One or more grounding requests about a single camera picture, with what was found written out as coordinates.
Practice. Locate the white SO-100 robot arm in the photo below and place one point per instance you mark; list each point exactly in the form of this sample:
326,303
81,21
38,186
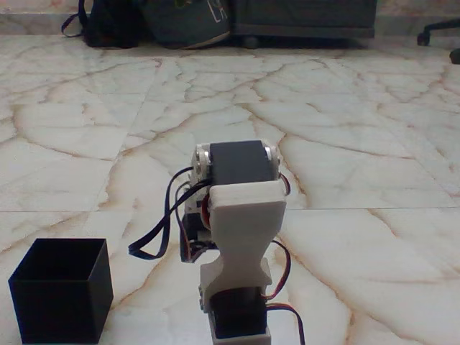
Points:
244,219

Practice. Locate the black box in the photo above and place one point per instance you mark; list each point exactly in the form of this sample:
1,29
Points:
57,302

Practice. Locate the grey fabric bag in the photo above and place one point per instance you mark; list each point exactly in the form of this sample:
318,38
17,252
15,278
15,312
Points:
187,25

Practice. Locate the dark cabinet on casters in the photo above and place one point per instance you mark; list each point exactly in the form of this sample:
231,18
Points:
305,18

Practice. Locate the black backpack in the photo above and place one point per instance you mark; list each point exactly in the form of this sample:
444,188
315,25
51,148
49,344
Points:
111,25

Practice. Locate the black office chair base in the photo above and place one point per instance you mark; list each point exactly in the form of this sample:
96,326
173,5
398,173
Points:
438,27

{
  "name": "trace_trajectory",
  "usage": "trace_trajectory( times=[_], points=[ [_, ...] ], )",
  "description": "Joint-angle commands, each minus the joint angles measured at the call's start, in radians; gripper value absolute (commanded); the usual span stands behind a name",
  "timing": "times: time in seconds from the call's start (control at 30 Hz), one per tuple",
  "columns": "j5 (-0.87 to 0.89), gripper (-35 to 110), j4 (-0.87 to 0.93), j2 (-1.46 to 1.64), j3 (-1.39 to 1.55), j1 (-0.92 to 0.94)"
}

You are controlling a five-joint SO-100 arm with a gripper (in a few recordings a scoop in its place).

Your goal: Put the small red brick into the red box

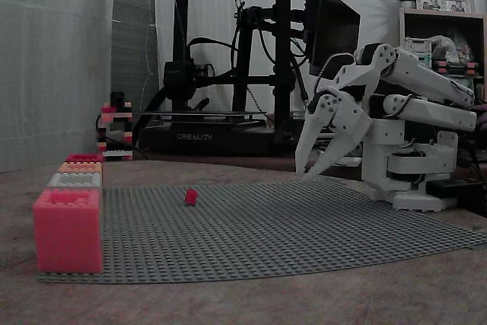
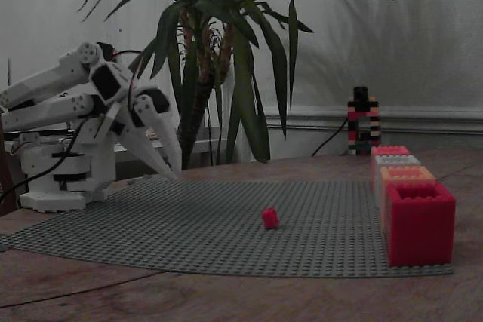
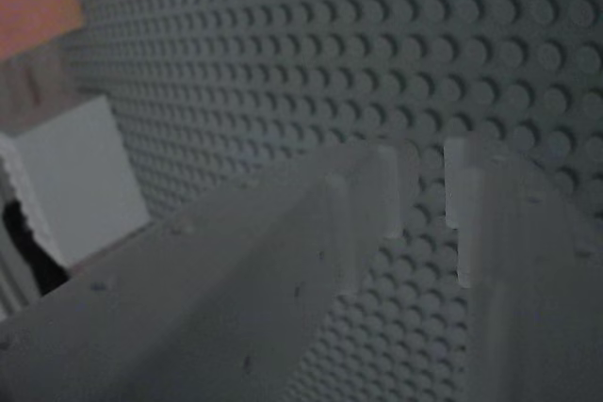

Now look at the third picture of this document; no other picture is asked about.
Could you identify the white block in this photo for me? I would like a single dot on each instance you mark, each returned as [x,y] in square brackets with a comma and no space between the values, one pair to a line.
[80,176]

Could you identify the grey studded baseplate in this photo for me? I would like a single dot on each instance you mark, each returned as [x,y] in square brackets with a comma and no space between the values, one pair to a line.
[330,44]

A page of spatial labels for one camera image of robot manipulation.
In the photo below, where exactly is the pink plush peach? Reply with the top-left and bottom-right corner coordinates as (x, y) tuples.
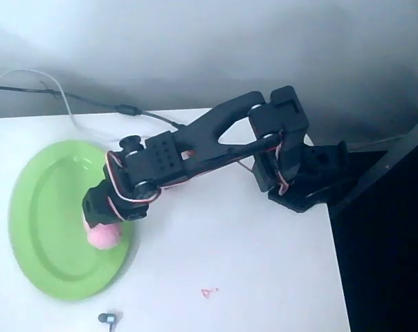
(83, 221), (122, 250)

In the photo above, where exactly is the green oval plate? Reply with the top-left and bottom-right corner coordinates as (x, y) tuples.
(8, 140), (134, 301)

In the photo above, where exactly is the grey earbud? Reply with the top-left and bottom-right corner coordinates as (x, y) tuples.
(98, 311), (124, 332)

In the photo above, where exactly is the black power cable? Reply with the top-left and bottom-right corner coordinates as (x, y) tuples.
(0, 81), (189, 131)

## Task item:
Copy all lines from the listing that contain "Locate".

## Reply to the task:
Practice. Locate the white SO-100 robot arm in the photo below and place one point per instance you mark; list each point exactly in the form of this sample:
Practice. Locate the black box in the photo above and place one point per instance you mark; list each point exactly in the form of this sample:
Practice. Locate the grey fabric bag in the photo above and place one point per instance you mark; list each point exactly in the form of this sample:
Practice. Locate the dark cabinet on casters in the photo above and place one point per instance you mark; list each point exactly in the form of this sample:
Practice. Locate the black backpack in the photo above and place one point per instance you mark; list each point exactly in the form of this sample:
Practice. Locate the black office chair base in the photo above and place one point per instance you mark; list each point exactly in the form of this sample:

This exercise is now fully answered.